I wanted to like State of Play, but couldn't. I don't think you will either.

Dragonball: Evolution


If you haven't seen Dragonball, you most likely have no intention of doing so. Moreover, you probably haven't even heard of it. It's based on the popular anime series and something was lost in the translation to the big screen.

Aside from it's obvious flaws (terrible acting, abysmal writing, and horrific special effects), the filmmakers did absolutely nothing to include the uninitiated. I had never seen an episode of the cartoon and while I could follow the story being told in this movie, there was little character development and several unexplained plot points. They relied too heavily on the viewers knowledge of the show, alienating those of us who had none.

Don't even rent this, don't watch it on cable, and certainly don't go to the theatre.

Donkey Punch


Donkey Punch was released in limited theatres on 1/23/09 and DVD on 4/7/09.

Observe and Report


... Observe and Report is a prime example of false advertising/movies that show all of the funny parts in the trailer.

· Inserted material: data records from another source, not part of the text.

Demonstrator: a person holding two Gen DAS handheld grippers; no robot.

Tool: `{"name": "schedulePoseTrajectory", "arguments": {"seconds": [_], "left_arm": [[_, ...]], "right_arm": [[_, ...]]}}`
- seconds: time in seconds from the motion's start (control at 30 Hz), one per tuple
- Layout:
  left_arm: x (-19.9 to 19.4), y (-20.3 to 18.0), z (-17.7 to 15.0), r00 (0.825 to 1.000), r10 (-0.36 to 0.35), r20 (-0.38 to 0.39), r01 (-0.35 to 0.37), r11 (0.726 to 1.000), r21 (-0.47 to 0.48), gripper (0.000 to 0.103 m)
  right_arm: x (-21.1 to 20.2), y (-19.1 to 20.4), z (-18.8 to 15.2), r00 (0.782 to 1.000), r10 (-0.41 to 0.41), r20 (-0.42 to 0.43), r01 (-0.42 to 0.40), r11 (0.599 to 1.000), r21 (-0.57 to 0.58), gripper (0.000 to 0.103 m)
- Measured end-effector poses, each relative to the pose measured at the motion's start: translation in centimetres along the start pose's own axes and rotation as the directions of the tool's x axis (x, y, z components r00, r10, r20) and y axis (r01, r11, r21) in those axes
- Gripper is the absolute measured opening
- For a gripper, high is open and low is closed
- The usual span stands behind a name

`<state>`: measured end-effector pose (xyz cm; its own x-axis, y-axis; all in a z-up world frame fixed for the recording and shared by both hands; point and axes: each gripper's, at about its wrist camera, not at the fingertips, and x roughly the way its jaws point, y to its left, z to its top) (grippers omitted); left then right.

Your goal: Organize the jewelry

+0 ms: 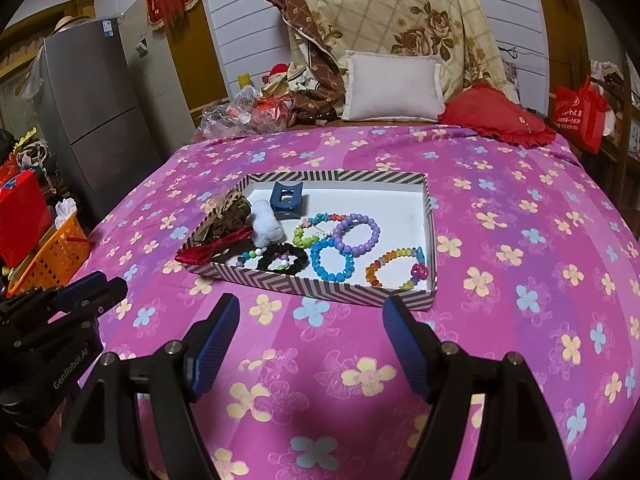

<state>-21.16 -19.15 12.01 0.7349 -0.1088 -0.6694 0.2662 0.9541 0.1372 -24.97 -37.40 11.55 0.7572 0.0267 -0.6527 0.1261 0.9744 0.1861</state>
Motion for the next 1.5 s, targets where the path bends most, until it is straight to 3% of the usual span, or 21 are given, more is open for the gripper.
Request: {"name": "schedulePoseTrajectory", "arguments": {"seconds": [0.6, 1.5], "left_arm": [[0.15, 0.56, 0.4, 1.0, -0.027, 0.01, 0.027, 0.998, -0.06, 0.027], [0.24, 0.56, 0.5, 1.0, -0.029, 0.007, 0.029, 0.998, -0.06, 0.027]], "right_arm": [[-0.59, 0.58, 0.17, 1.0, -0.003, 0.015, 0.003, 1.0, -0.014, 0.079], [-0.03, 0.42, 0.03, 1.0, -0.003, 0.003, 0.003, 1.0, -0.015, 0.08]]}}
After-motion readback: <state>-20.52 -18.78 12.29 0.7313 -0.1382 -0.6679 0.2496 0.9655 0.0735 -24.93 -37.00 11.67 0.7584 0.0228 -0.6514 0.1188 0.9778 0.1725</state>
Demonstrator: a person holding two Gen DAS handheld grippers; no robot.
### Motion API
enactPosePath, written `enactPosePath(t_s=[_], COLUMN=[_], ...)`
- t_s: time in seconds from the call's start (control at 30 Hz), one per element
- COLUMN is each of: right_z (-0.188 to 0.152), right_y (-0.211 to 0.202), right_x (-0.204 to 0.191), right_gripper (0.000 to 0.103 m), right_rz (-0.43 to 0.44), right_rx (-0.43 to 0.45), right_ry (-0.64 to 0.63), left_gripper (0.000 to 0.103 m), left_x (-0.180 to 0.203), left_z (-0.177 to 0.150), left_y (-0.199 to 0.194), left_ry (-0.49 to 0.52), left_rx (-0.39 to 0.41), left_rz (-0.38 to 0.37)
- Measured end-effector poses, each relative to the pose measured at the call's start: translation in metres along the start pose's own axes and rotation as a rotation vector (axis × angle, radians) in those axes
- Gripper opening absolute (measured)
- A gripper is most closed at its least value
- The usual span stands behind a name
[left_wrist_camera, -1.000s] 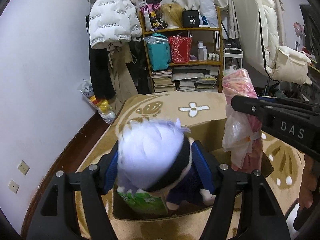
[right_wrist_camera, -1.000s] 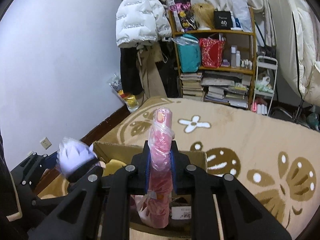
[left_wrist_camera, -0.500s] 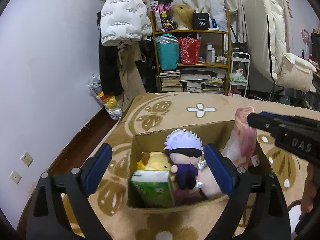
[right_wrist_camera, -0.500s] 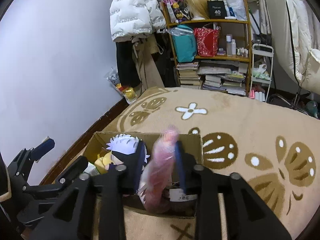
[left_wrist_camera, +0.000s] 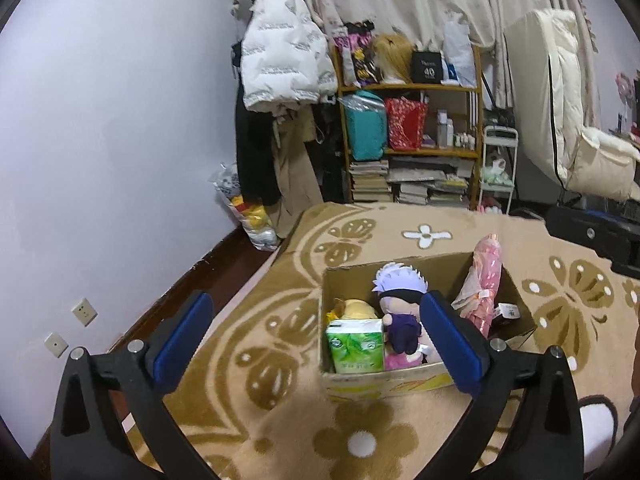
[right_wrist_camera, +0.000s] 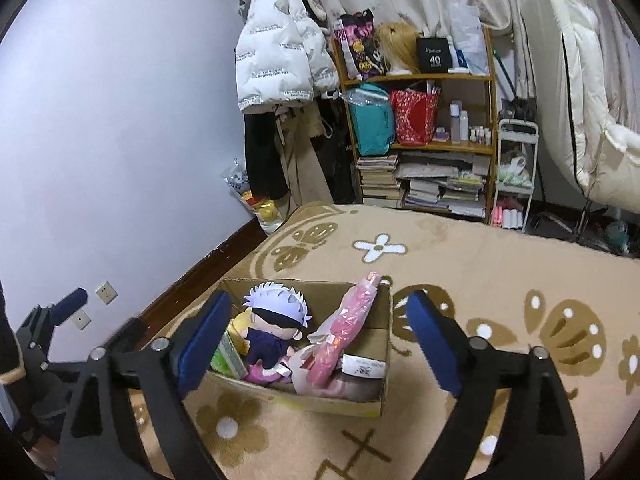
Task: Organize soft objects
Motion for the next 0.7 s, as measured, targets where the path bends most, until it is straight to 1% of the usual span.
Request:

The gags in the trailer that made it look funny were the majority of the funny parts in the movie. There were only a few other lines/scenes in the movie that were funny at all and if they weren't laden with vulgarities, i guarantee that they would have been shown in previews and TV spots.

Once all of the jokes from the trailer had been exhausted, the movie turned into a very serious drama. It was sad, uncomfortable and slightly boring. Even the climax, the last 5 minutes, were more shocking than funny... and also a little bit uncomfortable. Too bad, I was looking forward to this one.

Fast & Furious

Umm... no.

I didn't hate Fast & Furious. To be honest, I think it might be the best of the four films in the franchise. The story is structured better than the first two and the third one... well the third one was more of what I expected all of the movies to be like (flashy cars, fast driving and scantily clad Asian women) but really had no strong story to speak of.

Fast & Furious kept me interested as far as the plot was concerned but the writing was pretty terrible. The acting was awful too, but to be fair they really didn't have anything to work with. This movie contains some of the worst dialogue of the year, but once they set foot in an automobile, you forget about the words the characters are saying and get lost in the action sequences.

So should you see Fast & Furious? No. Will you be disappointed that you did? Also, no.